«L'auteur prévient (p. 2) que l'ouvrage comprend trois genres: le comique, le sentimental, l'érotique. Le comique s'y montre à peine ou pas du tout; le sentiment est forcé, dépourvu de naturel; la portion érotique est de beaucoup la plus importante.

«Nous retrouvons à peu près dans Aline et Valcourt, les mêmes personnages que ceux que présentent Justine et Juliette; le président de Blamont, cruel, dénaturé, adonné à tous les vices, même à l'inceste, Aline, vertueuse, soumise, modeste, toujours persécutée et préférant le suicide à l'horreur de devenir l'épouse d'un vieux libertin; son père exige ce mariage parce qu'il y voit le moyen de s'assurer la possession de sa propre fille; Sophie a les mêmes vertus qu'Aline, et elle souffre également, tandis que Rose et Léonore essentiellement vicieuses, se plongent avec ardeur dans le désordre; Rose prospère, c'est une autre Juliette.

«Mais ici du moins on ne nous fait pas assister aux dégoûtantes, aux sauvages orgies que Sade se plaît à retracer dans Justine et dans Juliette; le libertinage se concentre dans le cercle d'une famille; il est moins révoltant, mais il est d'une pratique plus facile et par conséquent plus dangereux.

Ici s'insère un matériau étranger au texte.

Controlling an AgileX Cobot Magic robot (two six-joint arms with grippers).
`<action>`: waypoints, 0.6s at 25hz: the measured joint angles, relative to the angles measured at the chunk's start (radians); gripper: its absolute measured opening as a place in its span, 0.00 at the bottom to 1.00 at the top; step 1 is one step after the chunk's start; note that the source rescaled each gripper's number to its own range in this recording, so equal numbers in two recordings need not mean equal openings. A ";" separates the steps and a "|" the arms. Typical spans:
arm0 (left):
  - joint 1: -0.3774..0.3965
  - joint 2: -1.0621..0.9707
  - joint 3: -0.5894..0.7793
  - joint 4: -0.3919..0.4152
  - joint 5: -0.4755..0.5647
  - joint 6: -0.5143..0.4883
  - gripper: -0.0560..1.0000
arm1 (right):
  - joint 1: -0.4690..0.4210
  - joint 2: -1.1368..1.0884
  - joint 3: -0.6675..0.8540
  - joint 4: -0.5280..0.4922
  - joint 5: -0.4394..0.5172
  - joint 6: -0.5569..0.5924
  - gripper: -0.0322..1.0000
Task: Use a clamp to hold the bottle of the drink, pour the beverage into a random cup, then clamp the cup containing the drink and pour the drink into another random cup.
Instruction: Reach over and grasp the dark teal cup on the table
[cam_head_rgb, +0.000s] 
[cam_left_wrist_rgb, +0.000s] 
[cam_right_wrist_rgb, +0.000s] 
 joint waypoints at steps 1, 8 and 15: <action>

«Quérard (France littéraire, viii. 303), avance que l'auteur se peint sous le nom de Valcourt et raconte parfois sa propre histoire; Valcourt n'est toutefois qu'un bien triste héros; il ne cesse de jouer un rôle passif; il ne montre aucune qualité décidée, soit en bien, soit en mal.

«Des extraits d'Aline et Valcourt, ont servi à composer deux romans fort oubliés aujourd'hui: Valmor et Lydia, 1798; Alzonde et Koradin, 1799.»

Une production de Sade, Idée sur les romans, a été réimprimée en 1878, à la librairie Rouveyre (petit in-8, xliii et 50 pages avec une préface sur l'œuvre de Sade).

À la tête une lettre adressée à l'éditeur par un jeune et spirituel écrivain qui, on peut l'affirmer, rendra bien des services à l'histoire littéraire et à l'étude du passé; ce qu'on lui doit déjà est une garantie certaine.

M. Uzanne se félicite «d'avoir trouvé dans la fange sadique, une brochure décente, d'un intérêt indiscutable qui forme le plus étrange contraste avec l'originalité de son auteur. «Il raconte, à l'égard du joli marquis des faits déjà connus pour la plupart; il transcrit page xxiii, le testament daté du 30 janvier 1807 et publié pour la première fois par Janin dans le Livre, 1870, page 291.

Sade formule dans ses dernières volontés que son corps ne soit ouvert sous aucun prétexte et qu'il soit transporté sur sa terre de Malmaison où il sera déposé sans aucune espèce de cérémonie dans le premier taillis fourré qui se trouve à droite.

Après une courte notice biographique. L'éditeur a placé la liste raisonnée des divers ouvrages de Sade, elle se compose de 23 numéros; on y voit figurer, nº 5 la France f-tue, comédie datée du 5796 (1796) et que le catalogue de la bibliothèque dramatique de M. de Soleinne, nº 3712, attribue au marquis; c'est assez probable mais il existe encore des doutes.